How can we do good to all men as well as those within the Body of Christ? We do this by giving this world what it needs most! By administering the spirit of the law of God, we feed this starving world.
“Rejoice ye with Jerusalem, and be glad with her, all ye that love her: rejoice for joy with her, all ye that mourn for her: That ye may suck, and be satisfied with the breasts of her consolations; that ye may milk out, and be delighted with the abundance of her glory. For thus saith the Lord, Behold, I will extend peace to her like a river, and the glory of the Gentiles like a flowing stream: then shall ye suck, ye shall be borne upon her sides, and be dandled upon her knees” (Isaiah 66:10-12).
These verses reveal what Christ’s wife will be doing after His imminent return. Jerusalem has been one of the least peaceful cities on Earth, but peace will soon flow out of Jerusalem like a river. The message taught and distributed from Jerusalem by God’s royal Family will soon nourish the whole world just as a nursing child is nourished by his mother.
That is our future. As Paul indicated in 1 Thessalonians 2:7, we will be like a nursing mother who cherishes and feeds her little children. That is how much we need to love our fellow brethren and those of the world—like they are our own flesh and blood.
“Greater love hath no man than this, that a man lay down his life for his friends. Ye are my friends, if ye do whatsoever I command you” (John 15:13-14). When we do the job Christ has given us, we become His friends. As He said in verse 15, we are no longer servants, but actual friends of God.
God needs people who are skilled in administering His royal law of love. To fulfill such a calling properly, we need a heart after God’s own: one that fears God and keeps His commandments (Deuteronomy 5:29)—a heart that only God can give.
Ancient Israel, under the Old Covenant, simply did not have the heart to obey. They didn’t have the heart to be a part of the administration of the Spirit. For us to be a part of the administration of the Spirit today and in the future, we must be given a heart with the right spirit. We must be given a heart to obey.
In Hebrews 8, God clearly identifies the problem with the Old Covenant: the people! (verses 7-8). Most people believe that the problem with the Old Covenant was the law. That is the opposite of what God’s Word says! In the same chapter of Hebrews, God says, “For this is the covenant that I will make with the house of Israel after those days, saith the Lord; I will put my laws into their mind, and write them in their hearts: and I will be to them a God, and they shall be to me a people” (verse 10). Clearly, the New Covenant and the administration of the Spirit is based on the law of God, which is the love of God! Just two chapters later, God again emphasizes, “This is the covenant that I will make with them after those days, saith the Lord, I will put my laws into their hearts, and in their minds will I write them” (Hebrews 10:16).

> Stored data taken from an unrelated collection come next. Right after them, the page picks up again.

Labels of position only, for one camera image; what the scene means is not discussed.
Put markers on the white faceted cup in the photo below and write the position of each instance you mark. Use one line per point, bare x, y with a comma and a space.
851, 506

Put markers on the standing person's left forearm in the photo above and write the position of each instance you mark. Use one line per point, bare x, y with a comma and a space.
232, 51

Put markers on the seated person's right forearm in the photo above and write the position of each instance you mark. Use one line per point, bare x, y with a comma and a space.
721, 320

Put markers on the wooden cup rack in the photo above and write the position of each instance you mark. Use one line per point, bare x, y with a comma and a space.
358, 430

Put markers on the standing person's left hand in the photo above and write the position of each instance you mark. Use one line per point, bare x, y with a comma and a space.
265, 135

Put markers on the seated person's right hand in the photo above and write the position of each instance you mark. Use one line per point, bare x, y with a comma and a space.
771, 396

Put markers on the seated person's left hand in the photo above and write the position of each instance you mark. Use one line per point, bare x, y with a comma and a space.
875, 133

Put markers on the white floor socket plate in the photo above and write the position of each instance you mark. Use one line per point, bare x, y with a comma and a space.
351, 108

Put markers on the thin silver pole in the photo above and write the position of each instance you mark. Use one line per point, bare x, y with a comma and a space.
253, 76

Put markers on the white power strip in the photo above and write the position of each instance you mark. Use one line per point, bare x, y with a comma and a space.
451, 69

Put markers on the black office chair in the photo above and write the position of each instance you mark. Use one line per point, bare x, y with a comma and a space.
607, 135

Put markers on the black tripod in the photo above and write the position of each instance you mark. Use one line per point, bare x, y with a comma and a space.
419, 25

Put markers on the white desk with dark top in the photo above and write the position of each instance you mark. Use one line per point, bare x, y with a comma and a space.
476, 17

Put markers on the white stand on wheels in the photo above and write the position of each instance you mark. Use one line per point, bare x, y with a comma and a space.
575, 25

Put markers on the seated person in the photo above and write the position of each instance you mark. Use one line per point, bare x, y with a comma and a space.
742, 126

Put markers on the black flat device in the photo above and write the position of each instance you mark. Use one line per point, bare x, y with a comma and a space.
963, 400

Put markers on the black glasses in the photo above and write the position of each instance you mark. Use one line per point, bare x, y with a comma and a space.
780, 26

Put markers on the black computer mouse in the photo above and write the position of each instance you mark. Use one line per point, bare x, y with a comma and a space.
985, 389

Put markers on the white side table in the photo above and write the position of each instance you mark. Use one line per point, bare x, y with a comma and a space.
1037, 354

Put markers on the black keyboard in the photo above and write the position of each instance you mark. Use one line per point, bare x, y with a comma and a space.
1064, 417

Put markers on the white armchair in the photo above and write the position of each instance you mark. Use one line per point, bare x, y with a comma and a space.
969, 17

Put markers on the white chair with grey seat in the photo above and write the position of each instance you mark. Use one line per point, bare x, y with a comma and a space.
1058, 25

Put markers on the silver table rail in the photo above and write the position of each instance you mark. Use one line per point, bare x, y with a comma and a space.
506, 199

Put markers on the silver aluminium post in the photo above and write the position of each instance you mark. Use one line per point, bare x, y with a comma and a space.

This is what the administration of the Spirit is all about! This is what God has wanted from the beginning: a people—a family—with a heart to obey. He wants a family that thinks like Him and that will administer His law and government the same way that He does. John 4:24 says, “God is a Spirit: and they that worship him must worship him in spirit and in truth.”
God has called a few people out of this world today to begin working with them and to teach them His ways. Those few are, actually, now in contact with an innumerable company of angels, the true Church of the saints, God Himself and Jesus Christ, the Mediator of the New Covenant (Hebrews 12:22-24).
But that is only the beginning! God is about to bring the whole world into His Family! We are being offered the opportunity to share His throne and to help in the administration of His government—a government of spirit and truth! God will give us the heart to keep His commands always if we sincerely go to Him and ask for it. He will give us the Spirit needed to understand and to love and to apply His administration of the Spirit.